_WHAT TO PRODUCE_.
Give back the entire listing that follows, exactly.

_SUPPLIED DATA_.
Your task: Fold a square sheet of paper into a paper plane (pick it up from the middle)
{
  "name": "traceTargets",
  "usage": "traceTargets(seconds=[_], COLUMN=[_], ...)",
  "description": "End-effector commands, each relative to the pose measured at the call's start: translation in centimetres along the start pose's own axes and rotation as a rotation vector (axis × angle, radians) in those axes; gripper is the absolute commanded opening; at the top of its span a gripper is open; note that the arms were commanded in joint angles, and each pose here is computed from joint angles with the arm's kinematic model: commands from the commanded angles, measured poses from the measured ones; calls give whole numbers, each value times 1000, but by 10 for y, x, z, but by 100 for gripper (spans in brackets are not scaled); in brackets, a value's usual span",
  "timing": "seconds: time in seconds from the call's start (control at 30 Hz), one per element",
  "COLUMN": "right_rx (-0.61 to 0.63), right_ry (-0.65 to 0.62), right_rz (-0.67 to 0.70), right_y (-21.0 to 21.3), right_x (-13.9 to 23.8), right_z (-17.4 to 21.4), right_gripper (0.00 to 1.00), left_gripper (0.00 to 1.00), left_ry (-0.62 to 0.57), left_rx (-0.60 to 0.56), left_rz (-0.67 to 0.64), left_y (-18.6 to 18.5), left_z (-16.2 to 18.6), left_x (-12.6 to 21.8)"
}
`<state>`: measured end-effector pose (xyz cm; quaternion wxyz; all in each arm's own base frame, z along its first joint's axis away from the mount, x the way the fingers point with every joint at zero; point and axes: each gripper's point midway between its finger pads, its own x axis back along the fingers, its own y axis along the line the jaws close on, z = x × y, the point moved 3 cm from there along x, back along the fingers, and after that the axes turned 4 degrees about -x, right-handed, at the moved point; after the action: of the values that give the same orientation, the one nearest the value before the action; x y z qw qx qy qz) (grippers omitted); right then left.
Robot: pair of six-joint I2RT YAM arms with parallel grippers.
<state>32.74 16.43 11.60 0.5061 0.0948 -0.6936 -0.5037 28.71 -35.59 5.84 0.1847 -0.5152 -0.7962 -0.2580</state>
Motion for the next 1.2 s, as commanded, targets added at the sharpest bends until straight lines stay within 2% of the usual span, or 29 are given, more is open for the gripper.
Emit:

_EXERCISE OUTPUT_.
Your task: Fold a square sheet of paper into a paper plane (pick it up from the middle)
{
  "name": "traceTargets",
  "usage": "traceTargets(seconds=[_], COLUMN=[_], ...)",
  "description": "End-effector commands, each relative to the pose measured at the call's start: translation in centimetres along the start pose's own axes and rotation as a rotation vector (axis × angle, radians) in those axes; gripper is the absolute commanded opening; at the top of its span a gripper is open; note that the arms were commanded in joint angles, and each pose here is computed from joint angles with the arm's kinematic model: commands from the commanded angles, measured poses from the measured ones; calls give whole numbers, each value times 1000, but by 10 for y, x, z, but by 100 for gripper (spans in brackets are not scaled); in brackets, a value's usual span",
  "timing": "seconds: time in seconds from the call's start (control at 30 Hz), one per element",
  "COLUMN": "right_rx (-0.61 to 0.63), right_ry (-0.65 to 0.62), right_rz (-0.67 to 0.70), right_y (-21.0 to 21.3), right_x (-13.9 to 23.8), right_z (-17.4 to 21.4), right_gripper (0.00 to 1.00), left_gripper (0.00 to 1.00), left_ry (-0.62 to 0.57), left_rx (-0.60 to 0.56), left_rz (-0.67 to 0.64), left_y (-18.6 to 18.5), left_z (-16.2 to 18.6), left_x (-12.6 to 21.8)"
}
`<state>`: measured end-effector pose (xyz cm; quaternion wxyz; all in each arm's own base frame, z along its first joint's axis away from the mount, x the way the fingers point with every joint at zero; point and axes: each gripper's point midway between its finger pads, its own x axis back along the fingers, its own y axis along the line the jaws close on, z = x × y, the point moved 3 cm from there along x, back along the fingers, and after that the axes turned 4 degrees about -x, right-handed, at the moved point; after the action: of the values that give the same orientation, the one nearest the value before the action; x y z qw qx qy qz) (grippers omitted); right then left.
Robot: pair of six-joint I2RT YAM arms with parallel grippers.
<state>32.74 16.43 11.60 0.5061 0.0948 -0.6936 -0.5037 28.71 -35.59 5.84 0.1847 -0.5152 -0.7962 -0.2580</state>
Motion for the next 1.2 s, as commanded, targets added at the sharpest bends until straight lines stay within 2% of the usual span, or 29 are given, more is open for the gripper.
Emit:

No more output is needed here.